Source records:
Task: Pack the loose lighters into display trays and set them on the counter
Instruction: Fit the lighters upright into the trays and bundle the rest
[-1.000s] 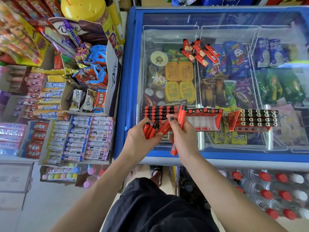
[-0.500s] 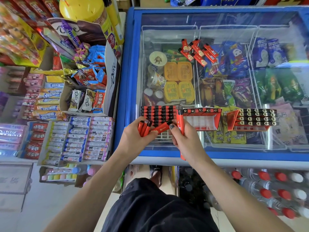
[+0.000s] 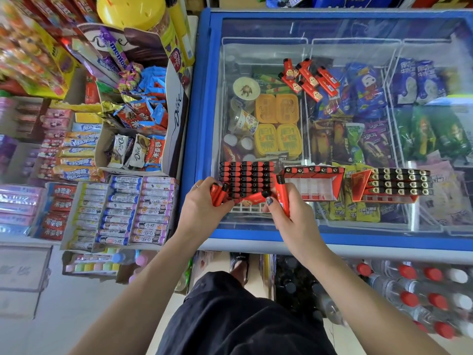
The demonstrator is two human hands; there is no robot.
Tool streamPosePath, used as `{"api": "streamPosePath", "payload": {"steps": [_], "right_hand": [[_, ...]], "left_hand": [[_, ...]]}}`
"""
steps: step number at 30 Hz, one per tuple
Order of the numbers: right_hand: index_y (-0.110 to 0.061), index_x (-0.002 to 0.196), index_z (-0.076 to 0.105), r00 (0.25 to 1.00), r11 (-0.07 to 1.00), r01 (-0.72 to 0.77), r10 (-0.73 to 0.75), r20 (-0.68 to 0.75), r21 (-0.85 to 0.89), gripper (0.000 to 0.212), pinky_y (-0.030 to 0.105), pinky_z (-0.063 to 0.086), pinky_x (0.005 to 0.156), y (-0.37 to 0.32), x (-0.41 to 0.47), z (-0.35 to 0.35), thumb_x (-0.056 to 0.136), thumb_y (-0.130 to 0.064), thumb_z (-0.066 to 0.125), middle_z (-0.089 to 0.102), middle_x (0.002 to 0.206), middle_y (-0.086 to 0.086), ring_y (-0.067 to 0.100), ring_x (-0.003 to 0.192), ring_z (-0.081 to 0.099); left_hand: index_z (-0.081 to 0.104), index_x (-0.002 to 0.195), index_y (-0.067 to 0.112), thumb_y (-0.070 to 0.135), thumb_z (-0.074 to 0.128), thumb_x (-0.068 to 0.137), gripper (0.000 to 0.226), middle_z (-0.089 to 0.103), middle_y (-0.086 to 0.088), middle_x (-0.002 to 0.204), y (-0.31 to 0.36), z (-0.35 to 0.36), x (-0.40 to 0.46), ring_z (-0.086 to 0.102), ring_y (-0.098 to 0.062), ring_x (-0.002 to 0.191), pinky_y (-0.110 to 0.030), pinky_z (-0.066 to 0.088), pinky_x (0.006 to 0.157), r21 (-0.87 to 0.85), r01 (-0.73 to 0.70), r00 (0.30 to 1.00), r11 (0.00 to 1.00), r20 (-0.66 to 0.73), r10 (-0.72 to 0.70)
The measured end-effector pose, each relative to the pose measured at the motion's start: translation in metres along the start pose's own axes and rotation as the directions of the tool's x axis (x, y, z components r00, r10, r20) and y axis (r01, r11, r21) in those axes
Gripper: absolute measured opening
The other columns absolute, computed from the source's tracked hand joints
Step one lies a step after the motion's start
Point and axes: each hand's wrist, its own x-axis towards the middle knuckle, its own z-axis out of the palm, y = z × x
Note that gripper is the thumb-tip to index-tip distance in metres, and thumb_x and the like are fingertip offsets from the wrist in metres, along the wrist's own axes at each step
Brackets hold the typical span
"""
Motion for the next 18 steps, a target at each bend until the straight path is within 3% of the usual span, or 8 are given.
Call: {"api": "streamPosePath", "payload": {"steps": [3, 8, 14, 18], "right_hand": [[-0.028, 0.105, 0.049, 0.999, 0.991, 0.037, -0.033, 0.032, -0.126, 0.003, 0.023, 0.044, 0.057, 0.006, -0.005, -0.002, 0.105, -0.026, 0.052, 0.062, 0.081, 0.0, 0.01, 0.064, 0.057], [-0.017, 0.11, 0.048, 0.989, 0.91, 0.144, -0.123, 0.078, -0.389, 0.008, 0.022, 0.036, 0.055, 0.021, -0.002, 0.008, 0.105, -0.021, 0.053, 0.05, 0.076, -0.007, 0.01, 0.061, 0.05], [-0.009, 0.111, 0.054, 0.967, 0.789, 0.239, -0.243, 0.07, -0.566, 0.016, 0.028, 0.038, 0.05, 0.027, 0.01, 0.027, 0.099, -0.014, 0.064, 0.057, 0.081, -0.002, 0.015, 0.058, 0.047], [-0.008, 0.107, 0.056, 0.958, 0.753, 0.257, -0.283, 0.054, -0.606, 0.02, 0.032, 0.046, 0.045, 0.027, 0.015, 0.034, 0.094, -0.013, 0.07, 0.063, 0.079, 0.003, 0.022, 0.055, 0.059]], "left_hand": [[0.046, 0.08, 0.035, 0.027, 0.083, 0.082, 0.038, 0.054, 0.007, 0.086, -0.001, 0.003, 0.001, 0.057, -0.012, 0.07, -0.034, 0.053, 0.064, 0.0, 0.006, 1.0, 1.0, -0.014, -0.006], [0.051, 0.083, 0.025, 0.031, 0.084, 0.08, 0.033, 0.058, 0.001, 0.085, -0.001, 0.003, 0.003, 0.061, -0.022, 0.073, -0.047, 0.06, 0.068, -0.042, 0.056, 0.998, 0.998, 0.0, -0.056], [0.054, 0.085, 0.027, 0.031, 0.083, 0.08, 0.03, 0.06, 0.001, 0.085, -0.001, 0.002, 0.002, 0.063, -0.019, 0.072, -0.046, 0.06, 0.07, -0.05, 0.068, 0.998, 0.996, -0.003, -0.068], [0.053, 0.084, 0.027, 0.032, 0.084, 0.08, 0.032, 0.058, 0.003, 0.085, 0.0, 0.003, 0.0, 0.061, -0.016, 0.073, -0.043, 0.06, 0.069, -0.042, 0.059, 0.998, 0.997, -0.014, -0.06]]}}
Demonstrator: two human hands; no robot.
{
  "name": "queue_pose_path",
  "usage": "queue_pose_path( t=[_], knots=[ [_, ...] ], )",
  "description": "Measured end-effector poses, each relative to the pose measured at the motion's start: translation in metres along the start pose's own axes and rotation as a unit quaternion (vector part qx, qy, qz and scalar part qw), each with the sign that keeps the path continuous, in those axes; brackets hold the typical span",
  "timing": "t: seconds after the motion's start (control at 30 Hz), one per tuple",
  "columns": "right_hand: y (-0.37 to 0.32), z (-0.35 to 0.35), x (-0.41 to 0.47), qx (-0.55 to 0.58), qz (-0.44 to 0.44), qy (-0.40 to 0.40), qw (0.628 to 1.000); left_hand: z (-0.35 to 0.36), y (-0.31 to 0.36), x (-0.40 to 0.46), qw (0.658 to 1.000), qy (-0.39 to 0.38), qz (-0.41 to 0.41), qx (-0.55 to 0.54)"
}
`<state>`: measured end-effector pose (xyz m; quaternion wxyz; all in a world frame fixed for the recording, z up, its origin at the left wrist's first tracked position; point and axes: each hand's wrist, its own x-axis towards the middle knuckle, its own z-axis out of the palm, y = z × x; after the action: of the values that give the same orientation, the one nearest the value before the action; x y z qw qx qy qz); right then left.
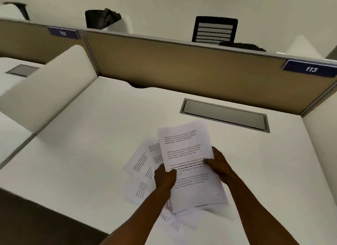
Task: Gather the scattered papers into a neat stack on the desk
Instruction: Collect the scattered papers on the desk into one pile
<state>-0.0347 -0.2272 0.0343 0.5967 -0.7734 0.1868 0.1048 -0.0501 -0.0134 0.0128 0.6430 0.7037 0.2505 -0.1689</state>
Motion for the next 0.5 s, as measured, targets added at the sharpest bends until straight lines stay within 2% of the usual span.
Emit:
queue_pose_path(
  t=[0.13,0.37,0.5],
  knots=[
    [-0.014,0.035,0.030,-0.112,-0.016,-0.009,0.994,-0.011,0.008,0.007,0.997,0.046,-0.036,0.055],
    [-0.013,0.068,0.058,-0.265,-0.040,-0.024,0.963,-0.019,0.014,0.010,0.989,0.055,-0.060,0.125],
    [-0.004,0.080,0.060,-0.357,-0.028,-0.005,0.933,-0.026,0.016,0.014,0.989,0.061,-0.075,0.108]
  ],
)
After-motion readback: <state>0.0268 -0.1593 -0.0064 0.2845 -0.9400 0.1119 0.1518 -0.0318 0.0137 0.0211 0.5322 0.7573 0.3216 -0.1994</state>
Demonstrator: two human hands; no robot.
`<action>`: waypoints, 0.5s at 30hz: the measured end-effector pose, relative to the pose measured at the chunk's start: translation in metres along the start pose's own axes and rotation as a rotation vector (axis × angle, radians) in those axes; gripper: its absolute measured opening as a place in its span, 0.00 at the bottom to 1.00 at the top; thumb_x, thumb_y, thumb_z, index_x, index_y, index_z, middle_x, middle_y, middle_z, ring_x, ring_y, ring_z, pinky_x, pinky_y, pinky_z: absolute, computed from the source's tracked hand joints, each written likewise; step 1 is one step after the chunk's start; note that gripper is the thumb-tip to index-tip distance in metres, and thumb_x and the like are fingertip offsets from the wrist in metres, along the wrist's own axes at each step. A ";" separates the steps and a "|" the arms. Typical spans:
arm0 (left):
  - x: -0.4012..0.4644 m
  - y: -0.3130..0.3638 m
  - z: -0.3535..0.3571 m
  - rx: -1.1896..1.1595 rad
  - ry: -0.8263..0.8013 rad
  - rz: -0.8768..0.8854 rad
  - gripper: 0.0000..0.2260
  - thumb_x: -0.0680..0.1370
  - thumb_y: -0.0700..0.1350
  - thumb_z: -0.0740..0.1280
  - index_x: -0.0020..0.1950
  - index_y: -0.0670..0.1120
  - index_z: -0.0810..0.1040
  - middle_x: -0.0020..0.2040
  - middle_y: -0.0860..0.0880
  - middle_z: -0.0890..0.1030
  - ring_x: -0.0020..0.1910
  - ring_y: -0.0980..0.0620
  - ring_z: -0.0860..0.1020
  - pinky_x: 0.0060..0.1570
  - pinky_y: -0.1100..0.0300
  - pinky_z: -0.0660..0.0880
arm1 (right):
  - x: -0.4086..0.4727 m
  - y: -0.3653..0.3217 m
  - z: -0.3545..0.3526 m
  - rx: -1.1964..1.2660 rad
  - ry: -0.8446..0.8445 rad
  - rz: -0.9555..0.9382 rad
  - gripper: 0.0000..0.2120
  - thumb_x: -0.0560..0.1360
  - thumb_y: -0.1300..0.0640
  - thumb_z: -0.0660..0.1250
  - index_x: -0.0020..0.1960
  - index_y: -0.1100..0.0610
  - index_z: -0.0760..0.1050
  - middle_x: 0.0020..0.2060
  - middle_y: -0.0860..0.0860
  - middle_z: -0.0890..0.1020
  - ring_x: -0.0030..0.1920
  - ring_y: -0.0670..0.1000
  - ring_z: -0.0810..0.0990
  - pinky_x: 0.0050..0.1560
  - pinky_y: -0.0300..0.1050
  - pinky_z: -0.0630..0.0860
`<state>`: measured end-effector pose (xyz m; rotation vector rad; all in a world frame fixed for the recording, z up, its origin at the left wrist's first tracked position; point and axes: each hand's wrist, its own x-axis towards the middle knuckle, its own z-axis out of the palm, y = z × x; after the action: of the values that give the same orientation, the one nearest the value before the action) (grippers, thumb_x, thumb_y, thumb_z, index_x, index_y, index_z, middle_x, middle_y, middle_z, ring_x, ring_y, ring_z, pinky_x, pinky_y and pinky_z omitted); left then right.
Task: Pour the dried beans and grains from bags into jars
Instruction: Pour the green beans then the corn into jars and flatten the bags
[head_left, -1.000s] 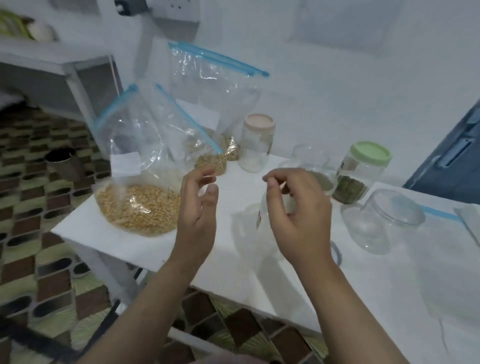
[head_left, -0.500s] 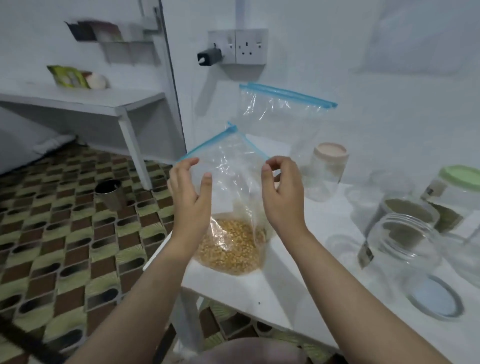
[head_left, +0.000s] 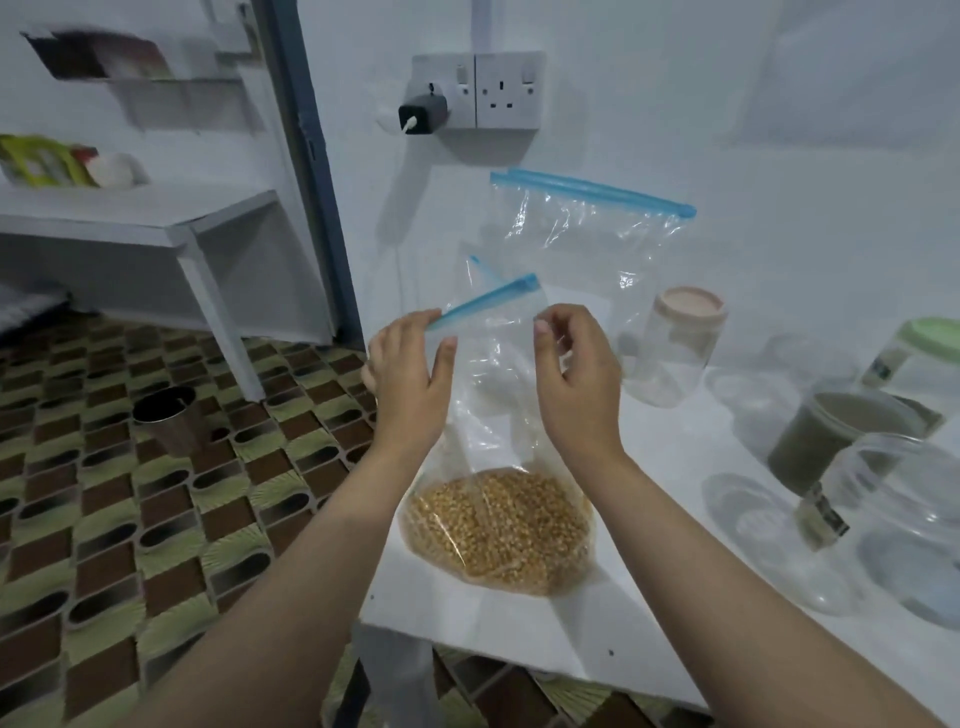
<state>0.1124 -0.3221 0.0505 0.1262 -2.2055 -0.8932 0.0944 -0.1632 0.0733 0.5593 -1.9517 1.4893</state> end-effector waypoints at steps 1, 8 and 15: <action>0.001 0.003 0.000 -0.018 0.019 0.014 0.22 0.80 0.60 0.53 0.68 0.50 0.72 0.65 0.52 0.74 0.68 0.51 0.65 0.68 0.44 0.62 | 0.001 -0.003 -0.001 0.014 0.006 0.002 0.03 0.81 0.60 0.62 0.50 0.57 0.75 0.41 0.47 0.77 0.42 0.48 0.75 0.44 0.42 0.71; -0.004 0.052 -0.012 -0.197 0.076 0.191 0.16 0.83 0.54 0.55 0.67 0.52 0.73 0.63 0.56 0.75 0.68 0.54 0.67 0.68 0.43 0.63 | 0.000 -0.031 -0.016 -0.027 -0.053 -0.169 0.04 0.82 0.58 0.63 0.52 0.57 0.76 0.36 0.45 0.77 0.38 0.47 0.76 0.42 0.41 0.73; 0.001 0.077 -0.028 -0.369 0.101 0.225 0.09 0.82 0.55 0.60 0.53 0.56 0.79 0.56 0.60 0.78 0.64 0.53 0.72 0.63 0.40 0.68 | -0.004 -0.042 -0.014 -0.072 -0.077 -0.294 0.05 0.81 0.63 0.64 0.47 0.59 0.76 0.36 0.48 0.77 0.38 0.50 0.75 0.41 0.51 0.74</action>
<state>0.1436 -0.2806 0.1134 -0.2433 -1.8817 -1.1196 0.1283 -0.1613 0.1028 0.8420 -1.8765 1.2256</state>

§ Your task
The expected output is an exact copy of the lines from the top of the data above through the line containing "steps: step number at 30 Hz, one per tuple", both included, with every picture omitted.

§ Solution below
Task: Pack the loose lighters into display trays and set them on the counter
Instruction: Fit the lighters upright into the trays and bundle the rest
[-1.000s] 
[-0.500s] 
[+0.000s] 
The demonstrator is two human hands; there is no robot.
Tool streamPosePath, used as `{"api": "streamPosePath", "payload": {"steps": [_], "right_hand": [[_, ...]], "left_hand": [[_, ...]]}}`
"""
steps: step number at 30 Hz, one per tuple

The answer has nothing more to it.